Dagger will also need to loosen its limitations, but it implements them with annotation processors, and uses the javax.inject version of @Named, so I think we can get all of this consistent at least with respect to Guice-derived injector systems.

c.

On 8 Apr 2014, at 9:50, John Wells wrote:

Yeah, I would be against anything in JSR-330 (or whatever extension
thereof) that would force a requirement of Java 8


On Tue, Apr 8, 2014 at 12:41 PM, Tavian Barnes <[email protected]> wrote:

That actually brings up a pain point for doing this in Guice: adding
ElementType.TYPE_USE to the targets for @Named would make Java 8 required
to build Guice.  Not sure how feasible that is for Google.
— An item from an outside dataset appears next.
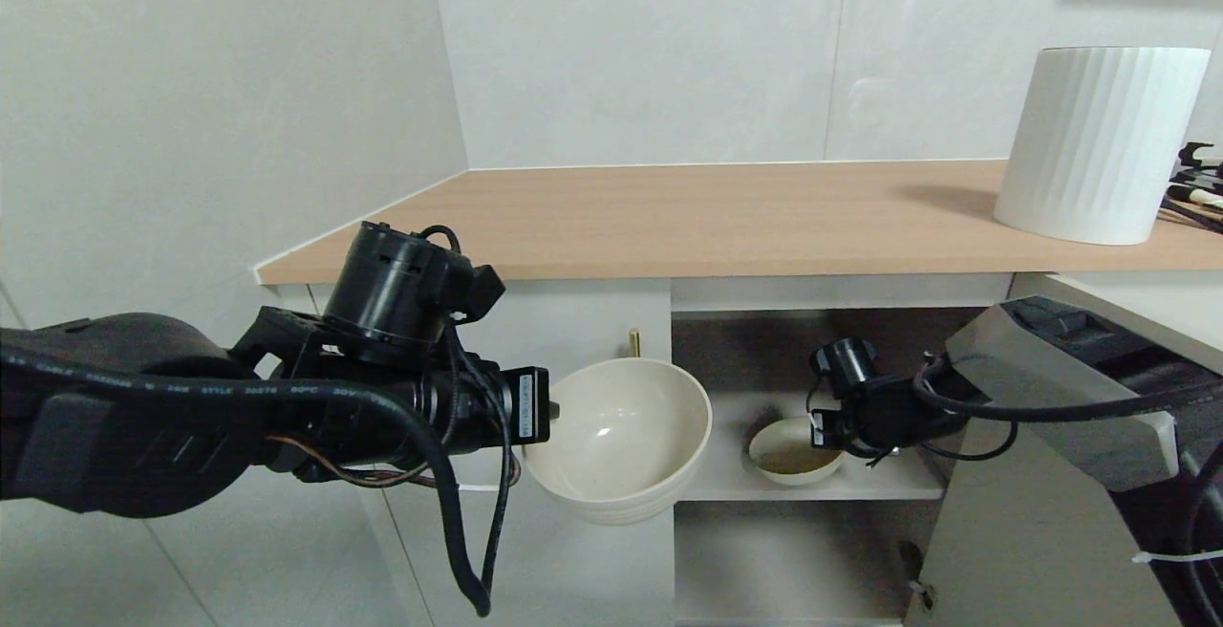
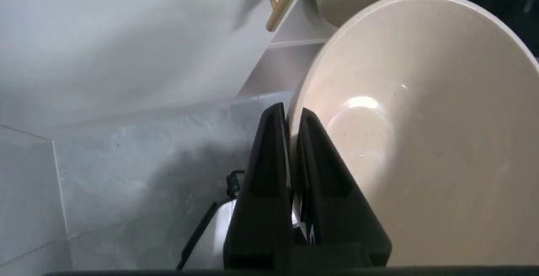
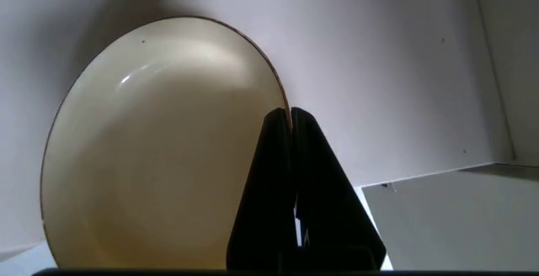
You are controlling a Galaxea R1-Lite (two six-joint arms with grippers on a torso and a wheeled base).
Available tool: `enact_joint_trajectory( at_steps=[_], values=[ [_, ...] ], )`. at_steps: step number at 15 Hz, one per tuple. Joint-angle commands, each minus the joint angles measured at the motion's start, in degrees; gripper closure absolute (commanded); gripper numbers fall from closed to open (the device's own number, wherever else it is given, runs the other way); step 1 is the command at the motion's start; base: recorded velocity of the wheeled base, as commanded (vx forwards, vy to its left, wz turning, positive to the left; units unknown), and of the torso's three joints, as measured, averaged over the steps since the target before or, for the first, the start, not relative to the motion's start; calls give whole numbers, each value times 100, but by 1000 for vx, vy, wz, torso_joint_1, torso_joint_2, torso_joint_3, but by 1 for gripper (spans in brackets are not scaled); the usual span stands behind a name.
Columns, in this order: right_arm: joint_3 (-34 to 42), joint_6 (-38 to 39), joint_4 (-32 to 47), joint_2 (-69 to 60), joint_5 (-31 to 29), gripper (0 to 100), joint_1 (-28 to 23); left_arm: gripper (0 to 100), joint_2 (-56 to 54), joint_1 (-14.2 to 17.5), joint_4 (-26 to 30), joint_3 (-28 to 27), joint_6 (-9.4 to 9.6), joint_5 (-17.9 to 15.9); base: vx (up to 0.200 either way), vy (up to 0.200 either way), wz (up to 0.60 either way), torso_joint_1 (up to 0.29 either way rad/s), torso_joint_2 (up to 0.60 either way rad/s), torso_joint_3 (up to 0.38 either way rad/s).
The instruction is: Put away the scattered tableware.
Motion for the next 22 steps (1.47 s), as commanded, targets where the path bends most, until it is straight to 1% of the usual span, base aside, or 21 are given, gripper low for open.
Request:
enact_joint_trajectory(
  at_steps=[1, 5, 13, 14, 22],
  values=[
    [-153, -8, 3, 211, -69, 100, -29, 100, 9, -1, -5, -1, 0, 0, 0, 0, 0, 0, 0, 0],
    [-382, 1, 56, 378, -148, 100, -38, 100, 9, -1, 4, -1, 0, 0, 0, 0, 0, 0, 0, 0],
    [-513, 27, 73, 474, -201, 100, -38, 100, 36, -10, -5, -1, 0, 0, 0, 0, 0, 0, 0, 0],
    [-531, 27, 82, 483, -227, 0, -47, 100, 36, -10, 4, -1, 0, 0, 0, 0, 0, 0, 0, 0],
    [-487, 247, 100, 299, -236, 0, -73, 100, 36, -10, -5, -1, 0, 0, 0, 0, 0, 0, 0, 0]
  ],
)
JSR 330's @Named doesn't have that problem because it doesn't limit
@Named's targets at all.

On Tuesday, 8 April 2014 12:18:49 UTC-4, Tim Peierls wrote:

On Mon, Apr 7, 2014 at 5:47 PM, Sam Berlin <[email protected]> wrote:

I'd be open to any of the following:
a) Hard-error on a qualifer/bindingannotation on types
b) Support qualifer/bindingannotation on types, but fail if it also
exists on the variable

Though, since this'd be a change to the way jsr330 things are
interpreted, seems like it'd be best to poll the jsr330 folks and make sure all various implementations (Dagger, Spring, etc..) are on-board with the
same solution.


The 330 spec says that "A qualifier annotation

- may have restricted usage if annotated with @Target. While this
specification covers applying qualifiers to fields and parameters only, some injector configurations might use qualifier annotations in other
places (on methods or classes for example).

I was on the 330 EG. My memory is that this wording was chosen
specifically to allow for the future use of type annotations, which were at that point in an "any day now" state (and had been for quite some time).